The vast majority of car insurance underwriters consider your credit history when approving you for an insurance plan and your premium, according to GMAC Insurance. Car insurers believe that your credit score reflects how risky you are as a person. Some lobbyists, however, claim that using credit checks in the insurance industry is a form of discrimination.
Effects
Car insurance companies usually give more weight to your credit score than your driving history, because credit scores have a direct relationship to the chances of the consumer filing a claim, according to the Insure website. Alternatively, if you have no driving history, a insurance provider might use your credit history as a reason to give you coverage.
Effects
On average, people with poor credit pay 20 to 50 percent more for insurance than those with excellent credit, according to BankRate. This occurs because as credit scores drop, so does your insurance score.
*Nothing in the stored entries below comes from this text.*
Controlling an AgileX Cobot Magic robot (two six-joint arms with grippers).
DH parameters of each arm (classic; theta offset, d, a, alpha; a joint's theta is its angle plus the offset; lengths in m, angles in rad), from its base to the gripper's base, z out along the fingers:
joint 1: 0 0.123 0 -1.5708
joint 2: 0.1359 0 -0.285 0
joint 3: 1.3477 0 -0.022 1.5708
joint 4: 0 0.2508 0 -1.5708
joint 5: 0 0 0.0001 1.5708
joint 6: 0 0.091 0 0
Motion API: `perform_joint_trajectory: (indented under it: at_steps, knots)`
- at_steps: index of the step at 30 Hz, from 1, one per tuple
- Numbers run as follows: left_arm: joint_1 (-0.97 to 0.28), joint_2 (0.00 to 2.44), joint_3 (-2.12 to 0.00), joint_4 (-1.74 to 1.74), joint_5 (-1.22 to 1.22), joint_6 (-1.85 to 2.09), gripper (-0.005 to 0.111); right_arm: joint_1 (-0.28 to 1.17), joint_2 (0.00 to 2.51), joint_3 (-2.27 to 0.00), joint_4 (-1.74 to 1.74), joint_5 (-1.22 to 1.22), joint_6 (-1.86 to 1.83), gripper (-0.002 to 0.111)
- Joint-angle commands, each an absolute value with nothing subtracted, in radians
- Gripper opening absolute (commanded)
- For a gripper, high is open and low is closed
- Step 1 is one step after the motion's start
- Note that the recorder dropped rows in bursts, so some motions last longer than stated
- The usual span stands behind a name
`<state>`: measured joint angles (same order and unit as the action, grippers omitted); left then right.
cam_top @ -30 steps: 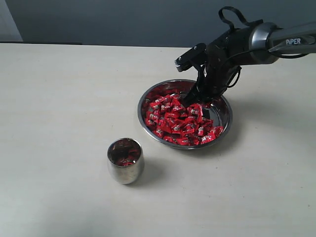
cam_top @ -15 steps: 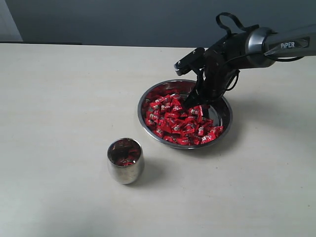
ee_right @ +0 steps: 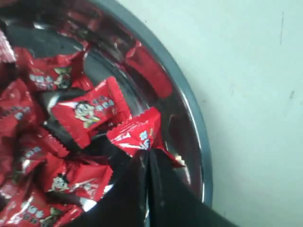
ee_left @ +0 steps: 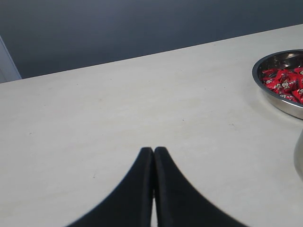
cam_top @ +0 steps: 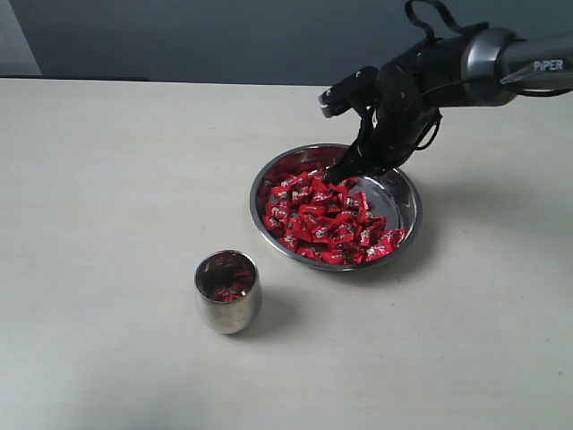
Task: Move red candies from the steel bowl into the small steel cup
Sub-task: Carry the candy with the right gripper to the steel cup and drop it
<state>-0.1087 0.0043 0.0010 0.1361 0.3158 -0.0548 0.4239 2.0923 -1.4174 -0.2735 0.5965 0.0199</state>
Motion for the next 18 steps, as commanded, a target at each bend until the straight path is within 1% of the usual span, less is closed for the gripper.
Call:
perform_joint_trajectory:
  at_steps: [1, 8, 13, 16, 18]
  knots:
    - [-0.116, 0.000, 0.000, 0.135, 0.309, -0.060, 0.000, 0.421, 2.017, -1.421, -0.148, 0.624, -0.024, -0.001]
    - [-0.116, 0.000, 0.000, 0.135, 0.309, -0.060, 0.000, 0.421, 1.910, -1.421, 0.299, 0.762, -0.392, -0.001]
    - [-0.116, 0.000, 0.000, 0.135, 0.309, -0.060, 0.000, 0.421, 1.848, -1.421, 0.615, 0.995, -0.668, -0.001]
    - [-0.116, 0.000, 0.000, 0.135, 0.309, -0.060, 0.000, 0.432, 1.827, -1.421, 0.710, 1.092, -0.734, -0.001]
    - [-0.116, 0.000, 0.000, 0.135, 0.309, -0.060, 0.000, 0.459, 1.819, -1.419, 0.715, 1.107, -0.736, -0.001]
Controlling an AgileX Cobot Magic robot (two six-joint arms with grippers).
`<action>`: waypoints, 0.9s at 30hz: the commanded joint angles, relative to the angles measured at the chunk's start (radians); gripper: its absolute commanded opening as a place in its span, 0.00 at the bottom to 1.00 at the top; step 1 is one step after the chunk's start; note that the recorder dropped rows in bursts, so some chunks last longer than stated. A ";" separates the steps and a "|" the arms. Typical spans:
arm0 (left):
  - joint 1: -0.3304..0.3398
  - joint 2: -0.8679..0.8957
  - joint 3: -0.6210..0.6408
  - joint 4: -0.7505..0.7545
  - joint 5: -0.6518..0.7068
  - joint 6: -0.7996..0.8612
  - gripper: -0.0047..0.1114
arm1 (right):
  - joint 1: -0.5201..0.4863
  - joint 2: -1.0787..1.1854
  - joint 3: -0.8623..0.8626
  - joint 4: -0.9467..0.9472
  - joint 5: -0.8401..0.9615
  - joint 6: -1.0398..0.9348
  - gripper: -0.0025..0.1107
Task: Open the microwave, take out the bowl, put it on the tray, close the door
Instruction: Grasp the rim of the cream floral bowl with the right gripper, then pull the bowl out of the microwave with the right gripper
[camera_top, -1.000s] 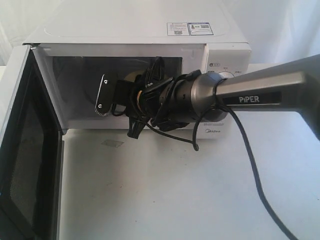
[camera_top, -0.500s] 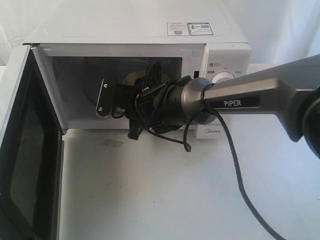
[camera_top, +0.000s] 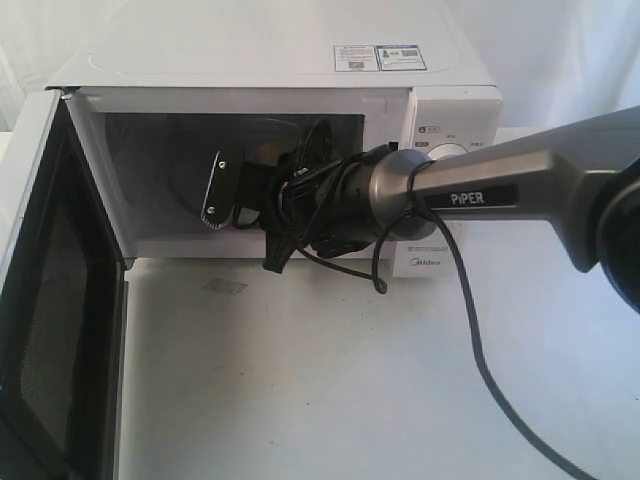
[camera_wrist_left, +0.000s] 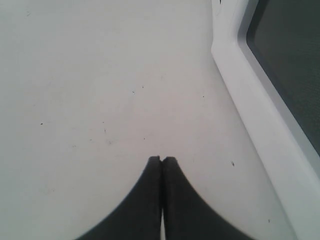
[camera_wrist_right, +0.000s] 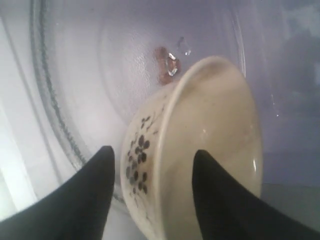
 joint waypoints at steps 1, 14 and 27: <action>0.001 -0.004 0.003 -0.006 0.001 -0.005 0.04 | -0.008 0.000 -0.006 0.003 -0.010 0.008 0.32; 0.001 -0.004 0.003 -0.006 0.001 -0.005 0.04 | 0.005 -0.007 -0.006 0.021 0.014 0.008 0.02; 0.001 -0.004 0.003 -0.006 0.001 -0.005 0.04 | 0.119 -0.114 -0.006 0.637 0.168 -0.315 0.02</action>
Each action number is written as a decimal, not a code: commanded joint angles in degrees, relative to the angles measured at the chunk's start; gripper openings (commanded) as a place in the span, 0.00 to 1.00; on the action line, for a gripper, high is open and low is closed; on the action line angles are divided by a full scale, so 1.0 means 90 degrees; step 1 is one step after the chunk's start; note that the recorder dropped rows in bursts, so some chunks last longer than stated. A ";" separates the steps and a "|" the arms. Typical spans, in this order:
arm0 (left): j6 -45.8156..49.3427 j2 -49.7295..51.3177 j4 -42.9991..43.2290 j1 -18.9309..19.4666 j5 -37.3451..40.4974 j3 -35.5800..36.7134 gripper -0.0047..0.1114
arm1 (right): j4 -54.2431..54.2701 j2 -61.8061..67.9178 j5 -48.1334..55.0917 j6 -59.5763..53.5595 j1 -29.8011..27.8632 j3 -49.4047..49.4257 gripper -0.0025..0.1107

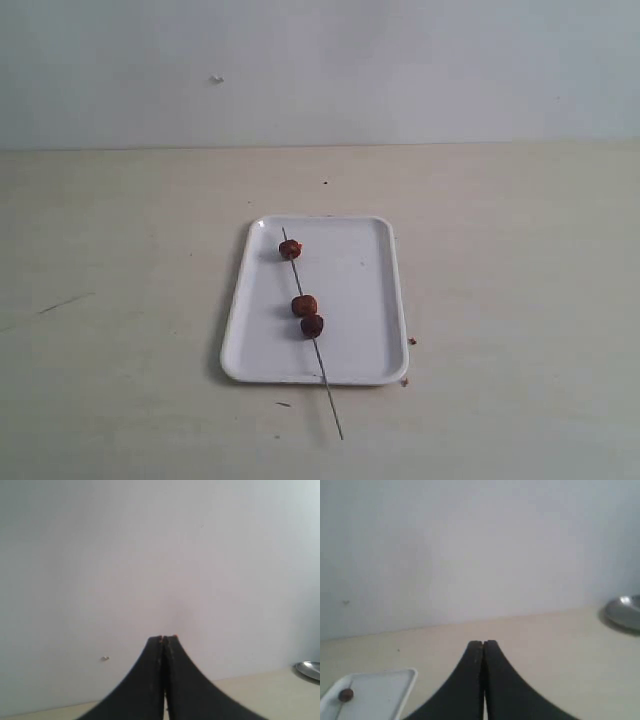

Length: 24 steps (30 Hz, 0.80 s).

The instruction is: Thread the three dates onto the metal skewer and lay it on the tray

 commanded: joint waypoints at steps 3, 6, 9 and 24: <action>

Like your credit report, credit rating agencies have a proprietary formula to calculate risk to insurers.
Criticism
Critics of credit checks in the insurance industry, such as Birny Birnbaum, executive director for the Center for Economic Justice, claim that Congress should outlaw this practice because credit scores assess financial risk, not driving risk. Also, because minorities are more likely to hurt from credit checks, it is a subtle form of racial bias. Insurance score formulas are secret, so nobody truly knows how much weight insurance companies give to a credit score.
Tip
Before shopping for insurance, check your own credit report -- you receive one free each year. As many as 80 percent of credit reports contain an error, so correcting this will raise your score immediately. If you find an error, you can request the credit agency notify all insurers that pulled your report in the past six months.